START Records supplied

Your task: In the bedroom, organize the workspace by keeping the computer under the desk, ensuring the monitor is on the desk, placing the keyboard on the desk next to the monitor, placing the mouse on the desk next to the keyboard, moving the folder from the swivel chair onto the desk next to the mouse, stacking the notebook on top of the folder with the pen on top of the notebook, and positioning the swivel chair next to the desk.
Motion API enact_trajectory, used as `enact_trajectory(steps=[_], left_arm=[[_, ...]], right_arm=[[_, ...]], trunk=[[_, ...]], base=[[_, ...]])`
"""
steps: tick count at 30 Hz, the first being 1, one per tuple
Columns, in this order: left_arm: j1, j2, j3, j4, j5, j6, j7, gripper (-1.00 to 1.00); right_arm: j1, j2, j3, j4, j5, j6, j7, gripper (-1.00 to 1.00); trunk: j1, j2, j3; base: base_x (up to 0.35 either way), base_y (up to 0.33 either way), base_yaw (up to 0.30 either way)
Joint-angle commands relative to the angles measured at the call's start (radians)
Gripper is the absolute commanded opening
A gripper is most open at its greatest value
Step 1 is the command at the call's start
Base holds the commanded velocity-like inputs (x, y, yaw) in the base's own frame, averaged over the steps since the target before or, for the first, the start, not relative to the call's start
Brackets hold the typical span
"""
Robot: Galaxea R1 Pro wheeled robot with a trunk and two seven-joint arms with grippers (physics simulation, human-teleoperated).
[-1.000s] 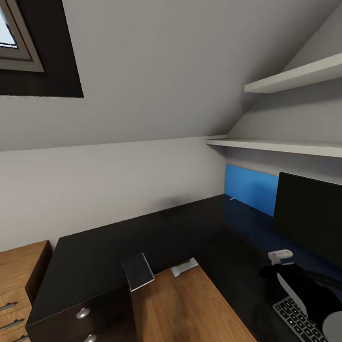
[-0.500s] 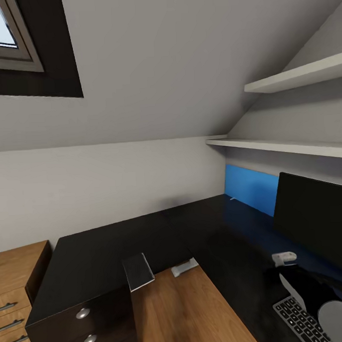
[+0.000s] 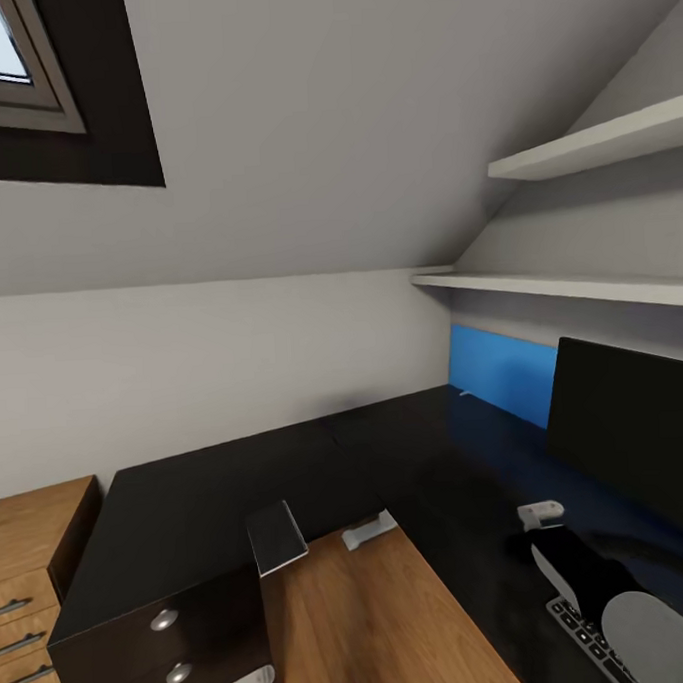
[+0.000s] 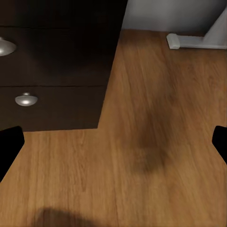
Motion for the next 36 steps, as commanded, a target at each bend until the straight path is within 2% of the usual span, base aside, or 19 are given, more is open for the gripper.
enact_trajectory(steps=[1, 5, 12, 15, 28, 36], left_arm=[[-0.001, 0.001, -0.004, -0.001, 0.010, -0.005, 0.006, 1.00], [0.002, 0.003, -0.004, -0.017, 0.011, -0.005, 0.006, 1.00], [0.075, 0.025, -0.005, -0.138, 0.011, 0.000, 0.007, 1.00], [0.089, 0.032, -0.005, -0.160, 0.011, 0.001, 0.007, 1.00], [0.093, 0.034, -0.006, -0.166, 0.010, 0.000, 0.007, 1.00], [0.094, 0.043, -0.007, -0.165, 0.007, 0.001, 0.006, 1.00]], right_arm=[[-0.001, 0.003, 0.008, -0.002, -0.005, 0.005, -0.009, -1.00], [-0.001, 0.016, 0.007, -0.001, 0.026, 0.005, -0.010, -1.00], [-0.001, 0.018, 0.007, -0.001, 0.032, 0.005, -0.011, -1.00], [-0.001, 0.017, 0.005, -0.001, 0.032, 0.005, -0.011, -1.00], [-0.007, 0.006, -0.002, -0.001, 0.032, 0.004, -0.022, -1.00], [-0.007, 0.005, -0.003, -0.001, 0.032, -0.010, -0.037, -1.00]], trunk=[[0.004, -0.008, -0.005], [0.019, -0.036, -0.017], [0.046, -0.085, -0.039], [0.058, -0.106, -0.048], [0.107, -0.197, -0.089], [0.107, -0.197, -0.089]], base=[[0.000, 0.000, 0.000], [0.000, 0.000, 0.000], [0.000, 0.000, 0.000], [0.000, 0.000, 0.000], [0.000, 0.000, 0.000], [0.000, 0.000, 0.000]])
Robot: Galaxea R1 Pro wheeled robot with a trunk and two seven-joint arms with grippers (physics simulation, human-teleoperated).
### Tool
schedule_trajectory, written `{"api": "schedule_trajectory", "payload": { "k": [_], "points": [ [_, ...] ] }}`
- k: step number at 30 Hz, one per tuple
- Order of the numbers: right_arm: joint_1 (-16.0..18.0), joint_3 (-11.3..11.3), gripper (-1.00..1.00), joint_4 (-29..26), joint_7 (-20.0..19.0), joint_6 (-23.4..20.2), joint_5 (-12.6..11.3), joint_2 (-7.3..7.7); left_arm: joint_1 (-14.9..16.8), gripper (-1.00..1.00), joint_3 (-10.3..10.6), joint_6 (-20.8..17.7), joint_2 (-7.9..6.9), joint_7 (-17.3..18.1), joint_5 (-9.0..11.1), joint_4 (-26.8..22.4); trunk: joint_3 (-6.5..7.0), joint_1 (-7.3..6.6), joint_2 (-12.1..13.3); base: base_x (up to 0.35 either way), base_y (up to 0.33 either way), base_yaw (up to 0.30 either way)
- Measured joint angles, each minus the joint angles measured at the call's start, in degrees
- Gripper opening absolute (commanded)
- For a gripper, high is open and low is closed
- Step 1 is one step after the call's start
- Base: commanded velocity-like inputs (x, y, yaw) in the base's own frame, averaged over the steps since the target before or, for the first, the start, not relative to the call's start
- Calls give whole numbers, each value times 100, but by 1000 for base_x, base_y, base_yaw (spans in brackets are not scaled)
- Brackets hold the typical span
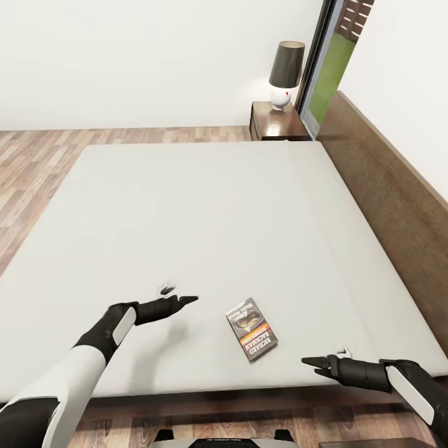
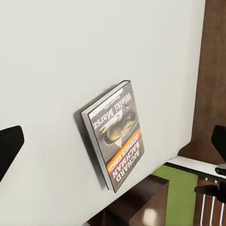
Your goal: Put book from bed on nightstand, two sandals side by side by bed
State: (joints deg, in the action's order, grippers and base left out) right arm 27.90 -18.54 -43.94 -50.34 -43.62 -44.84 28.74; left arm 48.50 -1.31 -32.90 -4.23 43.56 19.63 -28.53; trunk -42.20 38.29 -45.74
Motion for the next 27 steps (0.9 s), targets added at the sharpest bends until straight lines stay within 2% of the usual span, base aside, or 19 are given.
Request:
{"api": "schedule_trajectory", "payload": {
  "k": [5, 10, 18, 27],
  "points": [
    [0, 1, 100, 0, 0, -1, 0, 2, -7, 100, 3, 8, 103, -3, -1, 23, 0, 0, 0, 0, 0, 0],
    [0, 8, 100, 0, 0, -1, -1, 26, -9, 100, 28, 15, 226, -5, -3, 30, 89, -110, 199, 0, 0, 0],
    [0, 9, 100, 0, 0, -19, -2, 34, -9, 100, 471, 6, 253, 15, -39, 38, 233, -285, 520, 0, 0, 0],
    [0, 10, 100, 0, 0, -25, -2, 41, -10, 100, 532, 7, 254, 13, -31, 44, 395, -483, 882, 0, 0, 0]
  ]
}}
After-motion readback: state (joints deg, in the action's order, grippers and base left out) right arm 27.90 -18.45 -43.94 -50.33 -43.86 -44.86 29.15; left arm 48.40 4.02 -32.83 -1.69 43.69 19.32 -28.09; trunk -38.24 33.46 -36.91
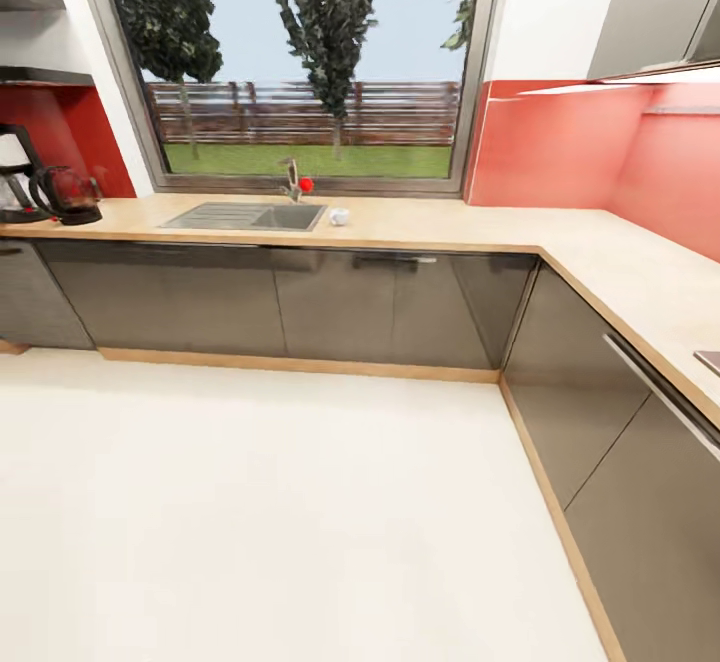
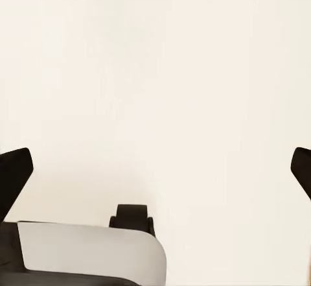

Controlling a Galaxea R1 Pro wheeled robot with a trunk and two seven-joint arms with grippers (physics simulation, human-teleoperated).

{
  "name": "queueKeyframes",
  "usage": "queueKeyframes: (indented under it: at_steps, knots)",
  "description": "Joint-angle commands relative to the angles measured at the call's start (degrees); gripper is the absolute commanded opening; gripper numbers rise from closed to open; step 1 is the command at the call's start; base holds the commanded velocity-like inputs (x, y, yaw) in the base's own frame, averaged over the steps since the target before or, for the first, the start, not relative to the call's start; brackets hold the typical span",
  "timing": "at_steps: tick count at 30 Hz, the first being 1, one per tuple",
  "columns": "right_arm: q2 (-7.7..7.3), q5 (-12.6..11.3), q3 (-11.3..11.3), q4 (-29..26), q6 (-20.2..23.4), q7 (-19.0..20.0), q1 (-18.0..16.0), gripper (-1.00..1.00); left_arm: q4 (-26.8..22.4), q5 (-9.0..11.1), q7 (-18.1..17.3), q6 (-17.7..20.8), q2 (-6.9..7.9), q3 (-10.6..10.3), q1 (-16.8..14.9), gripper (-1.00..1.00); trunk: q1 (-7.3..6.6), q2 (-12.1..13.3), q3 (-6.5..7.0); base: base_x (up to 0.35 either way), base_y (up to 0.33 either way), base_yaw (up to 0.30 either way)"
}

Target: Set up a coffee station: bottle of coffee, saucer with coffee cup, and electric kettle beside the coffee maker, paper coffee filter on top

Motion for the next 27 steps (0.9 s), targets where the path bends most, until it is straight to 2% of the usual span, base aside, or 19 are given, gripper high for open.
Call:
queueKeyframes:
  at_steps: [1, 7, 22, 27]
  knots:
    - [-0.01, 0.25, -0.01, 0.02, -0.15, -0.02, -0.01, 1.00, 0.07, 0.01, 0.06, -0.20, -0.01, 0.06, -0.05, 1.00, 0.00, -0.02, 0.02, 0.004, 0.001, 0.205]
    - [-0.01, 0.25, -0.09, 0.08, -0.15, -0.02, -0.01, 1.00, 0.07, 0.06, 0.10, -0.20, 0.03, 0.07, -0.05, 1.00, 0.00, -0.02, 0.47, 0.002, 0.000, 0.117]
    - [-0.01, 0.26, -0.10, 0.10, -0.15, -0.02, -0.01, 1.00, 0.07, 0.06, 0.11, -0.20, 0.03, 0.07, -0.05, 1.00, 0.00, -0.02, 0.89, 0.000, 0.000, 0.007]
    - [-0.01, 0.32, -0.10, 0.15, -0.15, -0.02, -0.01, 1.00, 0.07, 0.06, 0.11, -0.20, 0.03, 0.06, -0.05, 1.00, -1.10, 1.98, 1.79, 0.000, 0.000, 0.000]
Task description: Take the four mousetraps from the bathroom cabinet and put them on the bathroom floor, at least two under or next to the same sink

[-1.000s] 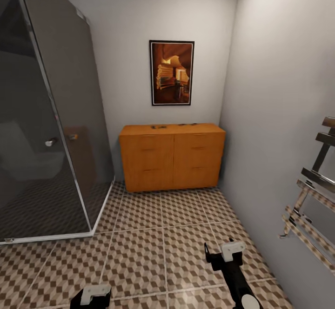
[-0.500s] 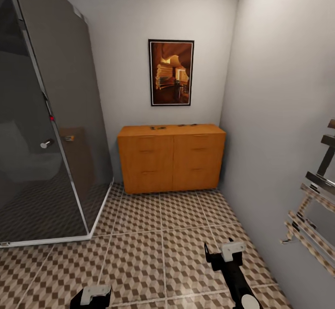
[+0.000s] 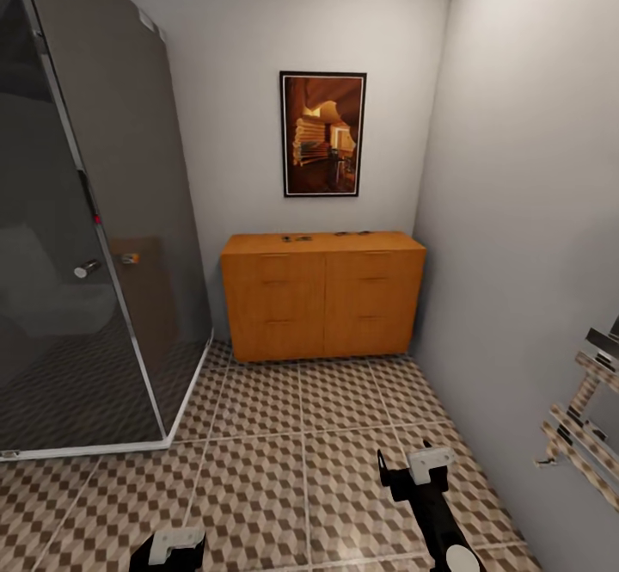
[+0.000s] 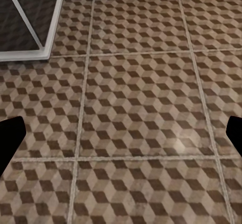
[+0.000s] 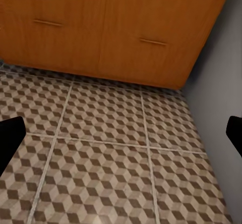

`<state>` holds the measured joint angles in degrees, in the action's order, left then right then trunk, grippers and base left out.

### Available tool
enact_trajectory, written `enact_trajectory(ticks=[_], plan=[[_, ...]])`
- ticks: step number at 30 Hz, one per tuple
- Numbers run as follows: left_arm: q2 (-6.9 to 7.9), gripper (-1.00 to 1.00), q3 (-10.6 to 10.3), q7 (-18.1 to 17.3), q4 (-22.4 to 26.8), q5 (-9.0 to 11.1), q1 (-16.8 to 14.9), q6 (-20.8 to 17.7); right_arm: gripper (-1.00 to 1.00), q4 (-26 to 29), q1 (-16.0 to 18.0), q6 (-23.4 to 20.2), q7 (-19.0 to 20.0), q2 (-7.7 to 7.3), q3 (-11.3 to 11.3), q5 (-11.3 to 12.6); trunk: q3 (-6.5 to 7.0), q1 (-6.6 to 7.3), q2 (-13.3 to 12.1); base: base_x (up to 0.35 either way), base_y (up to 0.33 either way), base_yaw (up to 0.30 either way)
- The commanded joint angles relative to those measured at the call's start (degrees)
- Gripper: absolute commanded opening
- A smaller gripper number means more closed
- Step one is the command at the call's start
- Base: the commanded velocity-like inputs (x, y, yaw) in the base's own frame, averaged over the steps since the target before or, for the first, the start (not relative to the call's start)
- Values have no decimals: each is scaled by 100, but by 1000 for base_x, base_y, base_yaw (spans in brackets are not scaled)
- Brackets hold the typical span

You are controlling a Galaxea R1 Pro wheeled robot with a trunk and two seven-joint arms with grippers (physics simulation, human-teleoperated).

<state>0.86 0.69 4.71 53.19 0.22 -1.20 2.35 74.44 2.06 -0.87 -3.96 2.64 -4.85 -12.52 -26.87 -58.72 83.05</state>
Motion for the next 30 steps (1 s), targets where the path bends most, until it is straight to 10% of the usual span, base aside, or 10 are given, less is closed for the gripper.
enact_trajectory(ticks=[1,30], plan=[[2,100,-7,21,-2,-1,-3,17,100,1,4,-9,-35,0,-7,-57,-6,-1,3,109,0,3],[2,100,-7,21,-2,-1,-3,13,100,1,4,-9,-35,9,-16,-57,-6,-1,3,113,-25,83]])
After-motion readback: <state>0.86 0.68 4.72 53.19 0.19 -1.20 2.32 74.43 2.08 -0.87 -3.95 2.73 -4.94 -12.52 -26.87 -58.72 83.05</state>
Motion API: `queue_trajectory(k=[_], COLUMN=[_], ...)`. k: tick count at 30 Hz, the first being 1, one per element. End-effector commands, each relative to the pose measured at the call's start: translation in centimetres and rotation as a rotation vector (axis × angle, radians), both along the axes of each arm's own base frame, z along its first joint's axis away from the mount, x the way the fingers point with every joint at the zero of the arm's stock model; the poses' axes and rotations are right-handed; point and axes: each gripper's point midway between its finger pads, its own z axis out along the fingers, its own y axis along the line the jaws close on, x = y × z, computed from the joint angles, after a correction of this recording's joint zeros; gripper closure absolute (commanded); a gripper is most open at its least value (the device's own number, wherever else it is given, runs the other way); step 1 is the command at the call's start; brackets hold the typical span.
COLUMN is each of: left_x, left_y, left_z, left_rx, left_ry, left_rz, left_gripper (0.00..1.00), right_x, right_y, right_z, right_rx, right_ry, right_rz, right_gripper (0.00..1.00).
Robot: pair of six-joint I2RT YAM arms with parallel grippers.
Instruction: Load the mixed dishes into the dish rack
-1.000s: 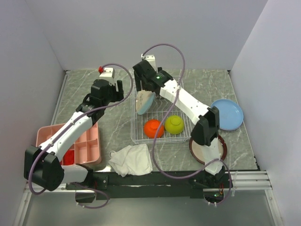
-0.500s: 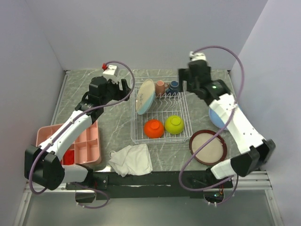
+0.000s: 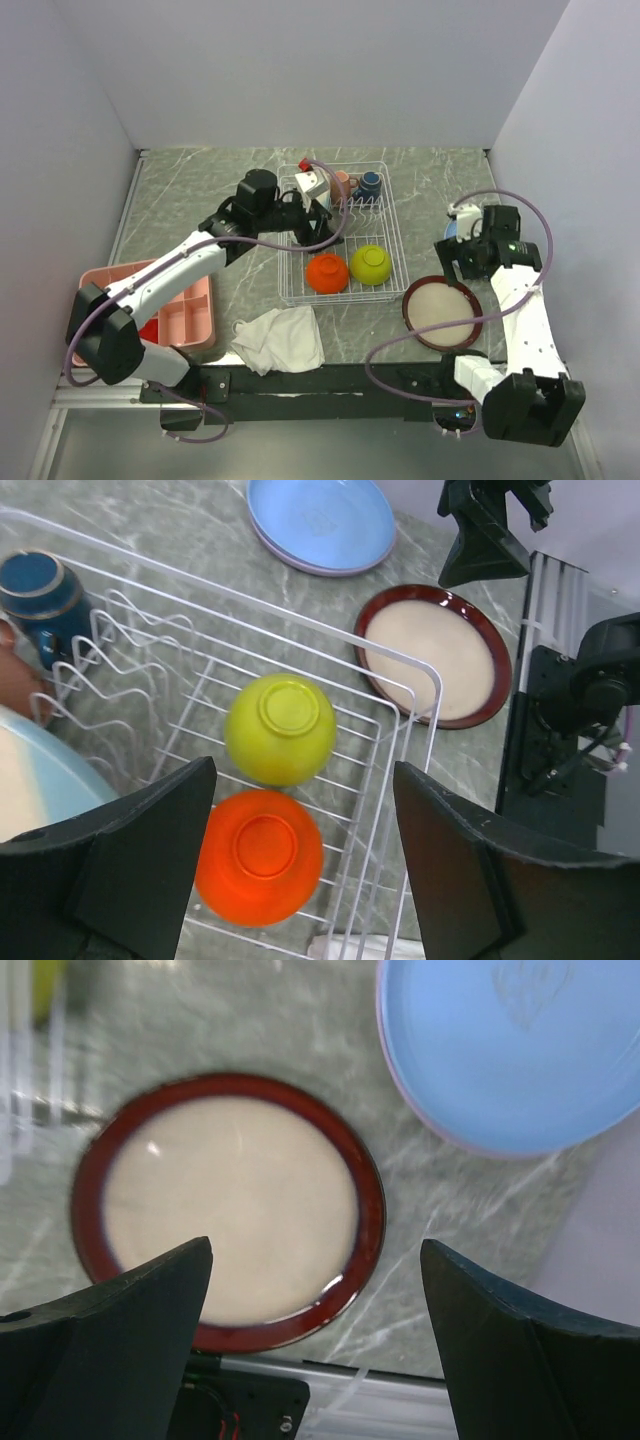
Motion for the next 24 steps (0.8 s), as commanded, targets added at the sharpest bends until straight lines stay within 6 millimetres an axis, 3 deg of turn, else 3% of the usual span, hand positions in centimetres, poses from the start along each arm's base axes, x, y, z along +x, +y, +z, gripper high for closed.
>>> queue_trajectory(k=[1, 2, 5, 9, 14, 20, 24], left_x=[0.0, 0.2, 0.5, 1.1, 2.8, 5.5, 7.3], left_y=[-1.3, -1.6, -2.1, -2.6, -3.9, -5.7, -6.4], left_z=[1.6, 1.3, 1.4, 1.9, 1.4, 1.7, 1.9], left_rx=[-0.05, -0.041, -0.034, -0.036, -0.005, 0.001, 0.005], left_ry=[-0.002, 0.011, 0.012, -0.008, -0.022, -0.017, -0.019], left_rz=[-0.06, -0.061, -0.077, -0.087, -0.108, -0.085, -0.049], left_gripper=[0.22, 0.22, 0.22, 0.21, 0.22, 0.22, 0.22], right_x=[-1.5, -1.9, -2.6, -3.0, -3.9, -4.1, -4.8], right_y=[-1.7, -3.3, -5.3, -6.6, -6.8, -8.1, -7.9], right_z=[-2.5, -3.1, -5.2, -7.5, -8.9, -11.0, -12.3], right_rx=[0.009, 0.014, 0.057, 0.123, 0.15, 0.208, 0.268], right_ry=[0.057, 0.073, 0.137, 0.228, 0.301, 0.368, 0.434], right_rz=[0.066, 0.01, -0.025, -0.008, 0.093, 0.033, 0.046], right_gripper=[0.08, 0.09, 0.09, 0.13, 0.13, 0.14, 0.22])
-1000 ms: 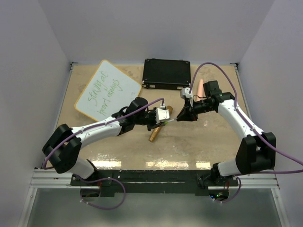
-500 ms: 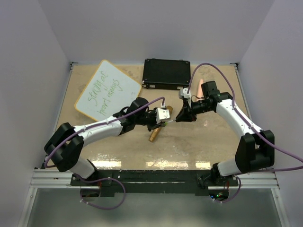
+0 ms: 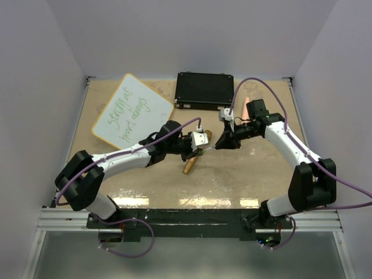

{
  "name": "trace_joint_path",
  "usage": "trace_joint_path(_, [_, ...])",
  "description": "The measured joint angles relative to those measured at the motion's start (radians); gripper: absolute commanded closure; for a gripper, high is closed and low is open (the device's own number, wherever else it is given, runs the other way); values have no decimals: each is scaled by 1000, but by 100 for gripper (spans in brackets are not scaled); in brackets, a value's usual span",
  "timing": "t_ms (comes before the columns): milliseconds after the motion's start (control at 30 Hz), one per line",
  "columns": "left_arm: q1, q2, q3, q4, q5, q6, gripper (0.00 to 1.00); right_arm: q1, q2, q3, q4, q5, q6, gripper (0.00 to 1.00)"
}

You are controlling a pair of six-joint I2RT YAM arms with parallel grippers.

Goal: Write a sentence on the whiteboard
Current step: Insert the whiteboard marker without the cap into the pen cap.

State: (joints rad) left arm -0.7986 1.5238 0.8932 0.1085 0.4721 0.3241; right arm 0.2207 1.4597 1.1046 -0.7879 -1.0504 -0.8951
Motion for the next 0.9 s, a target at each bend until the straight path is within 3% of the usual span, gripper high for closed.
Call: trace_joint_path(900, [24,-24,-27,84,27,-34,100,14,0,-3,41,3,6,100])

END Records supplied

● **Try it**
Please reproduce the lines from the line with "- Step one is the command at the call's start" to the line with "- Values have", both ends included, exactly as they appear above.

● **Response below**
- Step one is the command at the call's start
- Base: the commanded velocity-like inputs (x, y, yaw) in the base's own frame, averaged over the steps since the target before or, for the first, the start (not relative to the call's start)
- Values have no decimals: each is scaled by 100, but by 1000 for base_x, base_y, base_yaw (spans in brackets are not scaled)

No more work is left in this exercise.